Мадлен уже собиралась закрыть дверь, как Рэчел протянула руку, останавливая ее.
— Сашин паспорт! — воскликнула она. — Он здесь? Если ничего не получится, он может мне понадобиться.
— Да, он здесь. Я привезу его. Поговорим позже. А сейчас уходи.
Она поехала на машине, хотя с удовольствием прошлась бы пешком — ей необходимо было время все обдумать. В крови бурлил адреналин, и она в мгновение ока промчалась по Пьерпонт-стрит. Все ее чувства были обострены, хотя она выглядела совершенно спокойной. Мадлен боялась того, что должно было сейчас открыться. Даже привыкнуть к мысли о том, что Рэчел ее дочь, было не непросто, а сейчас она нутром чуяла опасность. Либо Антон осуществил свои намерения и украл мальчика, либо угрожает им каким-то другим способом. От такого человека, как он, можно было ожидать чего угодно: безжалостного обращения, избиения, изнасилования, грабежа… К тому же не стоило забывать о зловещем брате Антона, Юрии, которого так ненавидит Рэчел. А может, и того хуже — ужасы, о которых Рэчел умолчала: тени прошлого, угрозы, преступления, свидетельницей которых она стала или которые совершила сама. Возможно, она опять начала принимать наркотики…
Нет! Мадлен закусила губу, стараясь отогнать дурные мысли. К чему гадать?
При этом она просто кипела от злости: зачем Рэчел затеяла эту идиотскую игру в «кошки-мышки»? Мадлен достаточно разбиралась в психологии, чтобы понять: Рэчел имела целый ряд причин, по которым хотела узнать, не раскрывая себя, что представляет собой ее мать. И эта озлобленность, которую необходимо на кого-то направить, потребность найти крайнего… Но разве она сама не заподозрила правду, когда взглянула на дату рождения Рэчел, написанную выцветшими чернилами в медицинской страховке? В глубине души она была убеждена, что Рэчел — ее дочь, несмотря на то что все свидетельствовало об обратном: слова Невилла, беспристрастная точка зрения Джона, заверения самой Рэчел, что ее никто не удочерял.
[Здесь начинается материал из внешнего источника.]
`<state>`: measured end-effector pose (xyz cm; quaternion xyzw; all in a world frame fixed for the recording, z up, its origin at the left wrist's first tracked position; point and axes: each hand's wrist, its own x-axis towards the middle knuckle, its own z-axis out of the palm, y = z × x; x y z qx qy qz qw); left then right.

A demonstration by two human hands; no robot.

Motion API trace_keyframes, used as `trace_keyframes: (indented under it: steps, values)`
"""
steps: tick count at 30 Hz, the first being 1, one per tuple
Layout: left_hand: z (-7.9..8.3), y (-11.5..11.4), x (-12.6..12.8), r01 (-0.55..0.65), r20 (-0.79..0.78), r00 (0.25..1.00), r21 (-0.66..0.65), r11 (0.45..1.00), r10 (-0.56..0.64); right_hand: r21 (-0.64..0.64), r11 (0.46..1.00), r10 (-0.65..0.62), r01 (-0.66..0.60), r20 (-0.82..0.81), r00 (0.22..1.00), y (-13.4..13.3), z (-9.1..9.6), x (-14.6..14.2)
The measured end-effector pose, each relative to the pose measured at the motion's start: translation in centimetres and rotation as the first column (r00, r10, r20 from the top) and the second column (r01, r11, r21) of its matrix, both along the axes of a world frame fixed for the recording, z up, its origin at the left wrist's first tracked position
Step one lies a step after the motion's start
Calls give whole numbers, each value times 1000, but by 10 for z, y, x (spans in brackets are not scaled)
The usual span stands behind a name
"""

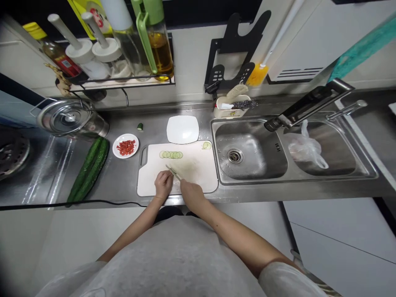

Мадлен включила радио. Инфантильная девица-синоптик что-то щебетала об ужасной буре и угрозе наводнения. Мадлен вздрогнула. Она ненавидела бури, ненавидела наводнения! Временами уровень воды в реке Эйвон поднимался до критической отметки — таким уж было географическое положение города, — однако наводнения здесь были редкостью. Мадлен выключила радио, припарковала машину у дома Рэчел и выбралась наружу. Какой-то старик из соседнего дома стоял возле окна и следил за ней. А видела ли она его, когда приезжала в прошлый раз? Бедный старик, скорее всего вдовец, которому больше нечем заняться, как только целыми днями наблюдать за прохожими.